Les Grecs croyaient-ils en leurs dieux ? En tout cas, s'en moquer ne leur posait pas de problème. Voici le début de La double accusation de Lucien de Samosate à retrouver dans ses Oeuvres complètes dans la savoureuse traduction d'Anne-Marie Ozanam.
Zeus — Ah ! Puissent-ils crever, tous ceux des philosophes qui prétendent qu’on ne trouve le bonheur que chez les dieux. S’ils savaient tout ce que les hommes nous font subir, ils ne nous jugeraient pas heureux d’avoir droit au nectar et à l’ambroisie. Ils se fient à Homère, un aveugle et un imposteur, qui nous nomme bienheureux et raconte ce qui arrive dans le ciel, lui qui ne pouvait même pas voir ce qui se déroule en bas, sur la terre. Prenez Hélios que voici : dès qu’il a attelé son char, il passe toute la journée à faire le tour du ciel, revêtu de feu, étincelant de rayons, sans avoir même le temps de se gratter l’oreille, comme on dit ; car, si par mégarde il se relâche si peu que ce soit, les chevaux échappent aux rênes, s’écartent de leur route et voilà le feu mis à l’univers. Quant à Séléné, elle ne peut dormir : elle fait le tour du ciel, elle aussi, brillant pour les fêtards et ceux qui rentrent des banquets à des heures indues. De son côté, Apollon a choisi un métier qui exige de nombreux efforts, et il a presque été rendu sourd par ceux qui l’importunent en réclamant des oracles. Tantôt il doit être à Delphes ; peu après il court à Colophon ; de là, il se rend à Xanthos, puis revient à toutes jambes à Délos ou chez les Branchides. Bref, partout où la prophétesse, après avoir bu l’eau sacrée, mâché le laurier et secoué le trépied, lui ordonne de se présenter, il lui faut aussitôt être là sans tarder pour débiter ses oracles, sinon c’en est fait de la réputation de son art. Je renonce à dire tous les pièges qu’on lui tend pour mettre à l’épreuve sa divination, en faisant bouillir ensemble de la viande d’agneau et des tortues, de sorte que si le dieu n’avait pas eu le nez subtil, le Lydien serait reparti en se riant de lui. Quant à Asclépios, il est assailli par les malades, « il veoit choses horrificques, touche objects desgoustants, et des maulx d’aultrui recueille doleurs bien à luy ». À quoi bon parler des Vents qui font pousser les plantes, escortent les navires, et soufflent pour les vanneurs ? De Sommeil qui vole vers tous ? De Songe qui accompagne Sommeil pendant la nuit et interprète ses oracles ? Tels sont tous les travaux que les dieux assument par amour de l’humanité, chacun d’eux apportant son aide à la vie sur terre.

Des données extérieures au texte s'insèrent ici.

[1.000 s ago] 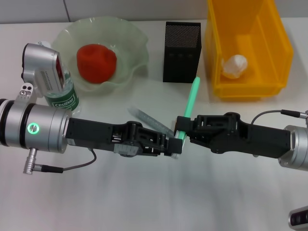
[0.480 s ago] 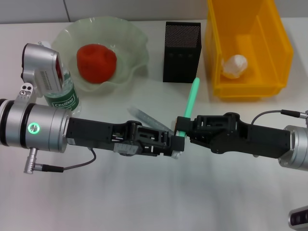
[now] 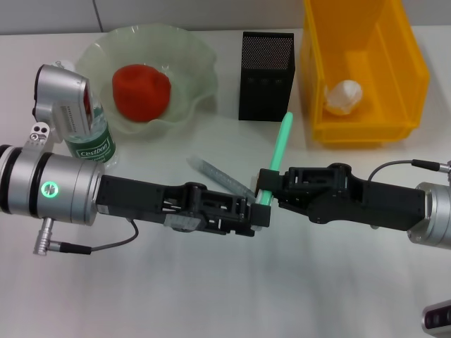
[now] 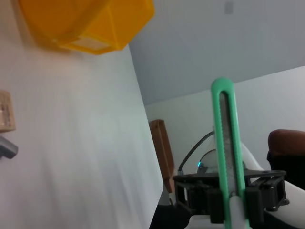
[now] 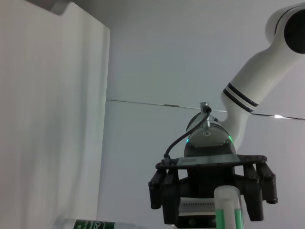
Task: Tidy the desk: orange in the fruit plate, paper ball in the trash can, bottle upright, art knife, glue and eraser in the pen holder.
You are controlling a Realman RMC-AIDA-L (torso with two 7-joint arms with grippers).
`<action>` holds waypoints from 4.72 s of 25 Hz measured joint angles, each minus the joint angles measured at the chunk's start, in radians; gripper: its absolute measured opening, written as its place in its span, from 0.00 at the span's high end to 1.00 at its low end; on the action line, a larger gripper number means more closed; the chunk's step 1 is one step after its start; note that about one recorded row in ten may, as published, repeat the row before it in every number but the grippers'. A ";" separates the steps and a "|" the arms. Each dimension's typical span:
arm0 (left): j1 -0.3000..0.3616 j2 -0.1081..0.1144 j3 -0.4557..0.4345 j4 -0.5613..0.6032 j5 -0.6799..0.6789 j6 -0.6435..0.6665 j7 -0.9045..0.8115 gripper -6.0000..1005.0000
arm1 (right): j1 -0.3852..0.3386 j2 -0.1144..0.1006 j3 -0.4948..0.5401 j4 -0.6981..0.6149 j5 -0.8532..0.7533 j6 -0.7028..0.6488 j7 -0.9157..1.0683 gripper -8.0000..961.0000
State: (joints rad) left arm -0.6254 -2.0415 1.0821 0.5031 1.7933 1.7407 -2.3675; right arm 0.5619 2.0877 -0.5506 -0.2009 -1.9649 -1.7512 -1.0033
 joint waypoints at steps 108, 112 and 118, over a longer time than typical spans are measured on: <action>0.332 -0.029 -0.116 -0.230 -0.352 -0.191 1.677 0.20 | 0.020 -0.002 0.226 0.164 0.373 0.077 1.527 0.79; 0.325 -0.031 -0.116 -0.233 -0.352 -0.203 1.672 0.20 | 0.054 -0.005 0.226 0.136 0.387 0.143 1.679 0.79; 0.309 -0.032 -0.116 -0.246 -0.352 -0.209 1.655 0.20 | 0.102 -0.007 0.224 0.083 0.387 0.263 1.884 0.79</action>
State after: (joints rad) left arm -0.3166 -2.0731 0.9664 0.2574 1.4416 1.5316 -0.7121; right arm 0.6639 2.0811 -0.3261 -0.1177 -1.5783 -1.4879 0.8809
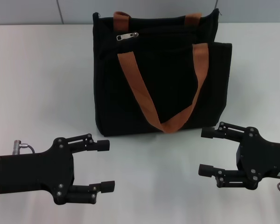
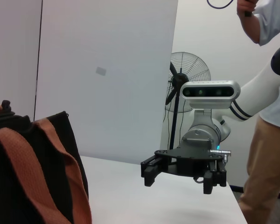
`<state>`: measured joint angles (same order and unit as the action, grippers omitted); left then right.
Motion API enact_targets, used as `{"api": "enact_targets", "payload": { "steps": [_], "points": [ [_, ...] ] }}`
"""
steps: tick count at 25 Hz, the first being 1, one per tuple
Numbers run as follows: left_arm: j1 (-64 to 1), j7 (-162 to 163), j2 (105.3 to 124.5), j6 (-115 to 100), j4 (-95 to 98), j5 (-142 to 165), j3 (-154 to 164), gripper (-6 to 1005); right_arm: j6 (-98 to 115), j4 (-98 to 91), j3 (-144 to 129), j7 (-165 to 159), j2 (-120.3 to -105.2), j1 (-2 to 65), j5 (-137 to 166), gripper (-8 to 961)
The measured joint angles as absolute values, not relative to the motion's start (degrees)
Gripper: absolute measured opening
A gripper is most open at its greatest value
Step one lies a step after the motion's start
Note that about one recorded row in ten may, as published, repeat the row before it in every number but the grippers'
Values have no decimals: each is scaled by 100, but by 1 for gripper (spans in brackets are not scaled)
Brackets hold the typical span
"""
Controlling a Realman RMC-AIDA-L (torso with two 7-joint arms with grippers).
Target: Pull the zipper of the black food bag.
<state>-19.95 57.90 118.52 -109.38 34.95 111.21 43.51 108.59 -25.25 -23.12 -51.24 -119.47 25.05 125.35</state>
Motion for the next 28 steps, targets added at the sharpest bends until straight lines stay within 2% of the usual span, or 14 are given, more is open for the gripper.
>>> {"api": "enact_targets", "payload": {
  "steps": [20, 28],
  "points": [
    [-2018, 5774, 11866, -10687, 3438, 10776, 4206, 810, 10839, -2340, -2255, -5124, -11952, 2477, 12532, 820],
    [-2210, 6024, 11882, -9378, 2736, 9263, 3394, 802, 10565, -1813, -2250, -4814, -11954, 2554, 12525, 820]
  ]
}}
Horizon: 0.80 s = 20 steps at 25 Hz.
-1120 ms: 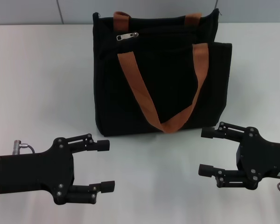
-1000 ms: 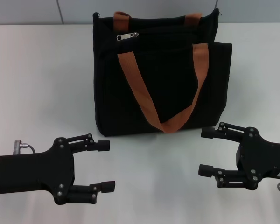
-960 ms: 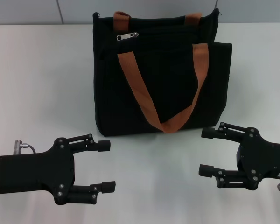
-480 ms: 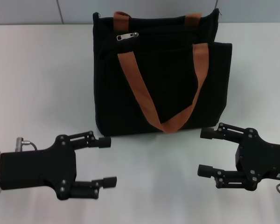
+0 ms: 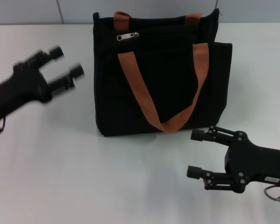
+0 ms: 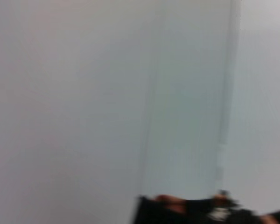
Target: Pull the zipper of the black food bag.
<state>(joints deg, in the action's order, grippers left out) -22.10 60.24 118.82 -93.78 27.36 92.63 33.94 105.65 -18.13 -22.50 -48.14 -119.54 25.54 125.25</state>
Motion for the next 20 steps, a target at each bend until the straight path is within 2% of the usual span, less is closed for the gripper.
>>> {"api": "enact_targets", "payload": {
  "steps": [5, 20],
  "points": [
    [-2656, 6033, 11880, -8445, 2469, 9059, 3503, 798, 10334, -1571, -2250, -4715, -11960, 2557, 12524, 820],
    [-3200, 5743, 11915, -7977, 2373, 8991, 4315, 783, 10186, -1150, -2241, -4287, -11963, 2557, 12523, 820]
  ]
}}
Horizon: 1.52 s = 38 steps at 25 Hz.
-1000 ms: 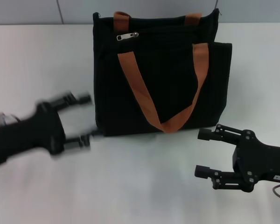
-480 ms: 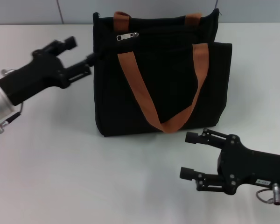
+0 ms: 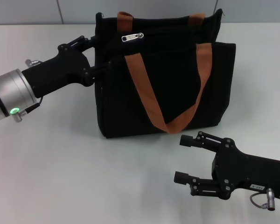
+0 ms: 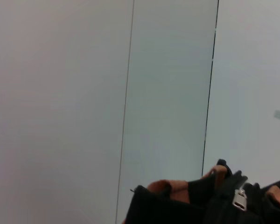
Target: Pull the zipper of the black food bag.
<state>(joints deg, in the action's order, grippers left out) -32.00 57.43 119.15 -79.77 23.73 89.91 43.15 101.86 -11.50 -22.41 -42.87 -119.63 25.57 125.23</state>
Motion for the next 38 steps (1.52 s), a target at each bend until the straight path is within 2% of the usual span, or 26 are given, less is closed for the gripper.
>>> {"api": "enact_targets", "payload": {
  "steps": [12, 15, 21, 31, 38],
  "points": [
    [-3258, 5435, 11918, -7880, 2196, 8576, 4330, 772, 10130, -1108, -2241, -4280, -11961, 2557, 12456, 819],
    [-3276, 5400, 11918, -7850, 2175, 8569, 4332, 584, 10123, -1093, -2241, -4274, -11961, 2559, 12415, 819],
    [-3289, 5320, 11918, -7873, 2162, 8558, 4333, 338, 10116, -1079, -2241, -4234, -11961, 2565, 12364, 819],
    [-3354, 5276, 11918, -8036, 2117, 8429, 4333, 111, 10203, -530, -2241, -4026, -11949, 2427, 11145, 819],
    [-3847, 5077, 11918, -8150, 1564, 7916, 4333, 27, 10717, -50, -2234, -5029, -11955, 2579, 9693, 819]
  ]
}}
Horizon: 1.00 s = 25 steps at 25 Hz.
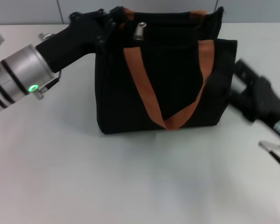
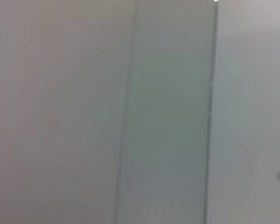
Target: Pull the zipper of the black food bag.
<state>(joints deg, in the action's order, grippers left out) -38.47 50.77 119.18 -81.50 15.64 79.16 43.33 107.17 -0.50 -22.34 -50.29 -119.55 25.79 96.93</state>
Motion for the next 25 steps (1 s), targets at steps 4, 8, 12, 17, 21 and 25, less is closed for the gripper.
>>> {"api": "enact_targets", "payload": {
  "steps": [4, 8, 12, 17, 21, 25],
  "points": [
    [-4109, 5034, 11918, -8315, 1387, 7912, 4333, 29, 10614, 7, -2222, -6428, -11954, 2651, 8860, 819],
    [-4222, 5034, 11918, -8372, 1320, 7912, 4333, 32, 10641, -63, -2223, -6937, -11941, 2684, 8578, 819],
    [-4255, 5029, 11918, -8377, 1298, 7909, 4333, 34, 10631, -148, -2253, -7056, -11941, 2794, 8536, 819],
    [-4357, 4925, 11918, -8433, 1209, 7903, 4333, 37, 10460, -157, -2315, -6914, -11960, 3080, 8569, 819],
    [-4440, 4901, 11918, -8480, 1166, 7903, 4333, 40, 10215, -141, -2314, -6894, -11962, 3318, 8576, 820],
    [-4537, 4901, 11918, -8484, 1116, 7903, 4333, 42, 10085, -101, -2312, -6894, -11966, 3365, 8576, 740]
  ]
}}
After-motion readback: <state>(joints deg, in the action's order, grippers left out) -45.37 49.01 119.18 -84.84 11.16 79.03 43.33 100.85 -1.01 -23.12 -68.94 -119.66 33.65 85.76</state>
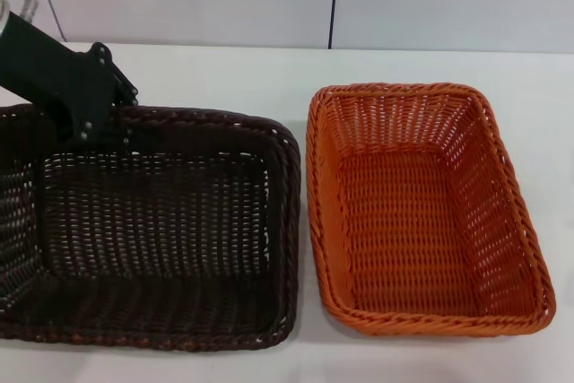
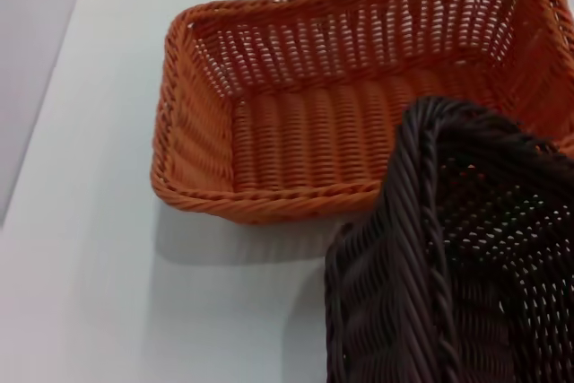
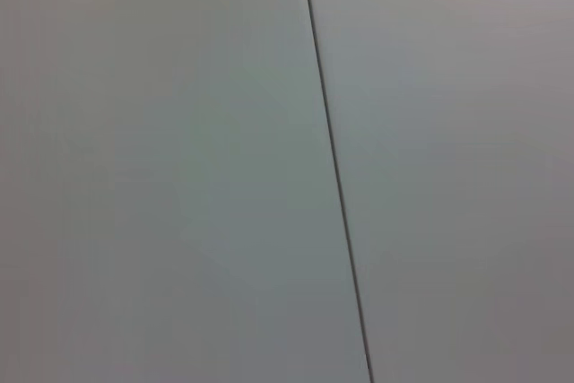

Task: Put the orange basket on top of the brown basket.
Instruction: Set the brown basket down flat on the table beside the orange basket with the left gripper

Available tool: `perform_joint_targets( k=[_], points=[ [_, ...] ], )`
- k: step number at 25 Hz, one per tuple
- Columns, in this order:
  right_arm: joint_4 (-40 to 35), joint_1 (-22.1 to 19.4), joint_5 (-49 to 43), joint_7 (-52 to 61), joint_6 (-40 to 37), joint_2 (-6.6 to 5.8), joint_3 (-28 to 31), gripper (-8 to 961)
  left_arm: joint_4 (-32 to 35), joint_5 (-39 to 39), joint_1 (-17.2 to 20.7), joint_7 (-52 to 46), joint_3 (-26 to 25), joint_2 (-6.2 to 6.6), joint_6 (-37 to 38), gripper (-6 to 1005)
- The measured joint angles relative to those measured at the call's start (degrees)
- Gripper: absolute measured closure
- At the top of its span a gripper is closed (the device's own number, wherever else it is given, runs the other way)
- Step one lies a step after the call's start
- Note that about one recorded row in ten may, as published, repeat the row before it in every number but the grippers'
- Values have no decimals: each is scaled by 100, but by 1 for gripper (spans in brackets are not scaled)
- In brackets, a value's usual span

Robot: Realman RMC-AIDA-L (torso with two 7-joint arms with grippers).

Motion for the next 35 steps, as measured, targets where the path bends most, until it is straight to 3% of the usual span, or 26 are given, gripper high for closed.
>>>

Pour les tâches des autres, passe encore. Mais moi, le roi et père de l’univers, combien j’endure de désagréments ! Combien j’ai de tracas, partagé que je suis entre tant de préoccupations ! D’abord, je dois surveiller les travaux des autres dieux qui exercent une part de notre autorité, pour qu’ils ne se montrent pas mous en les exécutant. Ensuite, j’ai moi-même d’innombrables choses à faire, presque impossibles à réaliser, tant elles exigent de minutie. En effet, après avoir géré et organisé les principaux domaines de mon administration — pluies, grêles, vents, éclairs —, loin de pouvoir me reposer, libéré des soucis du détail, je dois à la fois m’occuper de ces tâches, regarder dans toutes les directions en même temps, et tout surveiller, tel le bouvier de Némée, les voleurs, les parjures, les sacrificateurs, voir si l’on fait une libation, de quel endroit s’élèvent l’odeur de graisse et la fumée, quel malade ou quel navigateur m’a invoqué et, le plus épuisant de tout, je dois être au même instant à Olympie pour assister à une hécatombe, à Babylone pour surveiller les combattants, chez les Gètes pour faire tomber la grêle, et chez les Éthiopiens pour festoyer.